Any thoughts? Some people I know suggest that it should be replaced by an answerphone message saying "You're probably OK but if you think it's serious, pop down to A & E" whereas others have been totally taken care of by it.
My judgement of them is a negative one based on how they seem to run the company. Had a mate a few years ago who had an interview, was offered the job and then they reneged on the offer.
My old gf had to use NHS direct several times when I was around as out of hours care is non-existent. They usually said "if it's anyworse go to the out of hours drop-in centre" or got a doctor to call back (about an hour later). Not bad but not useful as one could theoretically have been treated/seen to quicker by the drop-in centre route.
It's useless (well... possible overstatement)
Used it a couple of times.
Got told to go to A&E.
A&E staff got miffed at injury. Said "Why are you here?"
Replied "Advised to by NHS Direct"
Cue much rolling of eyes by A&E staff.
So my experience is that the advice given out was not appropriate.
In principle i think it's a very good idea - lots of people on hand to reassure paranoids who would otherwise take up valuable doctors' time (myself included). They were good when I thought i was dying of a broken leg a few weeks ago!!
Like most of what comes out of Richmond House it's good in theory, cr@p in practice. We were supposed to try using them for our follow-up service. Didn't work and we're back to face-to-face appointments again
I've had a mixed experience with NHS Direct. I work in a boarding school and we occasionally call them for advice about things or for the out of hours service.
On a Sunday morning they were able to pass on our details for the local on call Doctor to call us who then gave us advice and an appointment.
On another occasion, some years ago, I called them for advice relating to a head injury. They arranged for the Doctor to call us back.

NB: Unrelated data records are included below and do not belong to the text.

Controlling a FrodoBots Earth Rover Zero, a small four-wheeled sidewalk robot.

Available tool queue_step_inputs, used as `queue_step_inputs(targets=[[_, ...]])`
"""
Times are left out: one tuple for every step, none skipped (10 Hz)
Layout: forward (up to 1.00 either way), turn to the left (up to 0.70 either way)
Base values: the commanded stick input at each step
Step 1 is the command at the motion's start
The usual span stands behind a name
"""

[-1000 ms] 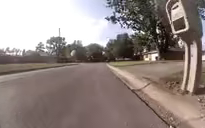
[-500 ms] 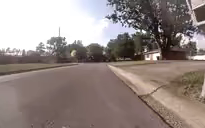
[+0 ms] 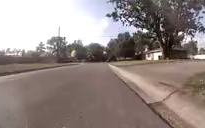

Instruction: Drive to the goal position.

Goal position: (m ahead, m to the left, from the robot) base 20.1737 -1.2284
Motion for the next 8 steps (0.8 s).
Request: queue_step_inputs(targets=[[0.85,0.0],[0.85,0.0],[0.85,0.0],[0.85,0.0],[0.85,0.0],[0.85,0.0],[0.85,0.0],[0.85,0.0]])
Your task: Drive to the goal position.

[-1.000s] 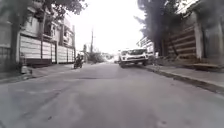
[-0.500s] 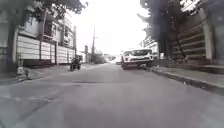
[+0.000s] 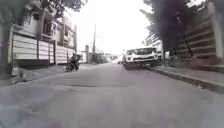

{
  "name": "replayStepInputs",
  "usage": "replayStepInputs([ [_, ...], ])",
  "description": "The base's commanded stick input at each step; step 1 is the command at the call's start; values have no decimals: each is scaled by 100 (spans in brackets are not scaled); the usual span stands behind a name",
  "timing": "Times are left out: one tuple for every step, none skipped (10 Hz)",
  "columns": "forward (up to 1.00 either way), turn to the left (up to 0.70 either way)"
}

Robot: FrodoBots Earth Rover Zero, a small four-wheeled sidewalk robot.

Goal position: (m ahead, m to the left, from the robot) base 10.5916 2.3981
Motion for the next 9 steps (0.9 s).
replayStepInputs([
  [100, 0],
  [100, 0],
  [100, 0],
  [100, 0],
  [100, 0],
  [100, 0],
  [100, 0],
  [100, 0],
  [100, 0],
])
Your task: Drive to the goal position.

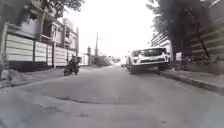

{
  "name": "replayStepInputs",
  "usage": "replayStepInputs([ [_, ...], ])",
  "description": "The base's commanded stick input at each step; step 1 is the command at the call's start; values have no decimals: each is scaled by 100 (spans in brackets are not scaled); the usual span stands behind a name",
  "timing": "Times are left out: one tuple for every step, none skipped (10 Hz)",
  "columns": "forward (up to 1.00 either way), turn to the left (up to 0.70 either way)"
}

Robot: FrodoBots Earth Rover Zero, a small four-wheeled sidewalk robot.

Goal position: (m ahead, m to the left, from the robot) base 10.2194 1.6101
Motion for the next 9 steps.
replayStepInputs([
  [100, 0],
  [100, 0],
  [100, 0],
  [100, 0],
  [100, 0],
  [100, 0],
  [100, 0],
  [100, 0],
  [100, 0],
])
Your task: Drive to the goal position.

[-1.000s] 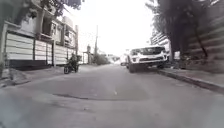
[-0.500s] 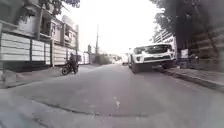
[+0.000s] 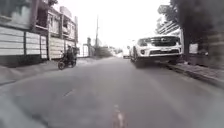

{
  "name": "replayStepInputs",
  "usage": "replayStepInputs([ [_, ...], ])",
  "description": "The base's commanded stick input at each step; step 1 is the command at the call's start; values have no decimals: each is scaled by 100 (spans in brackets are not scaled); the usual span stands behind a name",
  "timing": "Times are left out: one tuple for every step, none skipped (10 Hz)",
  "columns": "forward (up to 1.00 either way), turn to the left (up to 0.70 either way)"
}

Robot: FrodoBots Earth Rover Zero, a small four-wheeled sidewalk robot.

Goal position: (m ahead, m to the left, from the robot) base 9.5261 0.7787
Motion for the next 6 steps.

In hindsight they should have heard the words head injury and said go straight to A and E.
Another time I rang them as a pupil was showing some symptoms which I thought could be a side effect of the medication they had been prescribed. The patient information leaflet said seek medical advice urgently. I rang them and they had no idea about the medicine and asked me to read the patient information leaflet to them. I had thought they may have had access to this information, but no.

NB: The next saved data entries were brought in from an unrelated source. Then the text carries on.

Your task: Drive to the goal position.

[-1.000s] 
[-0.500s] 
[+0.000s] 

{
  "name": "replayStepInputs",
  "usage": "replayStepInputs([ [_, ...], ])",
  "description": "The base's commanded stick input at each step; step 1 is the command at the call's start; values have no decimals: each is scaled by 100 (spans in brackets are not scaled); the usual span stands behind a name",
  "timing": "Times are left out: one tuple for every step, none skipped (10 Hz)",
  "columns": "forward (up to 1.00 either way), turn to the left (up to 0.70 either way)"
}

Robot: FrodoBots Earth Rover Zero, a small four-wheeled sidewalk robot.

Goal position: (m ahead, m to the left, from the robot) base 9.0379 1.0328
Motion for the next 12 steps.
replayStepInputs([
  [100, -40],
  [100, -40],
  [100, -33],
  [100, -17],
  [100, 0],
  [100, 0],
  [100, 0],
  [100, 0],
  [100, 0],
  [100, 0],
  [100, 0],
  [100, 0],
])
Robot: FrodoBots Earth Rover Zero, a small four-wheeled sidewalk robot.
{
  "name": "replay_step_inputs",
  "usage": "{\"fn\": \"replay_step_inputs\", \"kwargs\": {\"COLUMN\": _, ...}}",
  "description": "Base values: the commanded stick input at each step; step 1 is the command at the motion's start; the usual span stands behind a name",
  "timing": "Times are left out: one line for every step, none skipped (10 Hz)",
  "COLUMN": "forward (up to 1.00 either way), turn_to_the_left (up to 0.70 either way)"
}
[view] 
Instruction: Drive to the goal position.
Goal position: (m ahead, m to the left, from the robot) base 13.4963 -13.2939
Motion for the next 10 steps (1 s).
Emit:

Well, sorry to piss all over your sceptical bonfire, but whenever I phoned them when the nippers were a bit younger, I found them authoritative, knowledgeable, reassuring, sympathetic and helpful. Oh, and accurate in their advice. Oh Oh, and confidential.
Unlike my GP's snooty 'You can't see the doctor until you have divulged enough information for me to share with my neighbours' reception or our local 'sorry take a seat you haven't been shot' A&E
Whenever the kids have been ill or had a trauma injury, I've always found NHS Direct to be reassuring and helpful. They gave sound advice to see us through until morning when the doc could take a look at the symptoms/injuries etc.